8. Patriots rookie free-agent running back George Winn drew a comparison to BenJarvus Green-Ellis from one scout, which surprised me. When the Patriots signed Winn to add depth at running back entering training camp, I figured he’d mostly be a “camp body” who could absorb some of the pounding later in preseason games. That probably isn’t far off, but a closer look also reveals that Winn was running hard late last season for Cincinnati, to the point that one evaluator opined that nobody in the Big East wanted to tackle him. Winn is a bigger back (5-10, 218) who initially signed with the Texans this year after going undrafted, but Houston had brought in four rookie free-agent running backs and Winn – who is the type of player who figures to look better in pads than shorts and t-shirts based on his style of play – ended up getting released. Winn faces long odds to earn a roster spot, but like Green-Ellis did in 2008, there’s always the possibility he sticks on the practice squad and emerges in time.

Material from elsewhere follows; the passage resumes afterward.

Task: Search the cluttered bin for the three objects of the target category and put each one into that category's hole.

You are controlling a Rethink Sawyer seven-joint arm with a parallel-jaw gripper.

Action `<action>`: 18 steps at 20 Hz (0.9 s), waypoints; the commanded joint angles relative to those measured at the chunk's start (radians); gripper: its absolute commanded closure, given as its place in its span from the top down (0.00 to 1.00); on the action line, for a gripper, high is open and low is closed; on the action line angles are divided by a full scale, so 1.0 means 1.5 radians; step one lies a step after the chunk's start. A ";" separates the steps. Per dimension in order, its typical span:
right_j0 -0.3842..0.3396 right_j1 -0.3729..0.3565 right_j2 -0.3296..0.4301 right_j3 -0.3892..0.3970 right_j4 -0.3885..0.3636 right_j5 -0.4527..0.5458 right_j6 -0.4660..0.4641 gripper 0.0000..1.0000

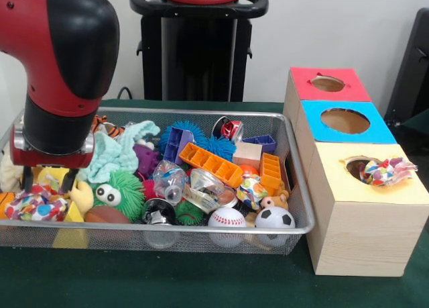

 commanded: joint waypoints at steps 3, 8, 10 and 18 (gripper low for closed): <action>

9. Shoppers at Patriot Place who looked toward Gillette Stadium might have noticed the same thing I did twice in recent weeks – one player on the playing field, honing his craft, proving that even though this is a time when many players look to take that one final break before training camp, that doesn’t mean they stop working. The player: Punter Zoltan Mesko.
10. The Patriots have big questions in the passing game when it comes to whom quarterback Tom Brady will be throwing the ball, and now there is uncertainty on whether starting cornerback Alfonzo Dennard -- who at the minimum is "guilty" of bad judgment in returning to the city and staying out late in the place where he was convicted for assaulting a police officer -- will be in the mix. There are off-field distractions and the team’s image has taken a hit in the wake of Aaron Hernandez’s murder charge. All told, it’s been a tough offseason for the Patriots, but even with all of that, is anyone really counting them out from AFC contender status? I’m not. I still don’t see any team in the AFC that is a cut above the rest.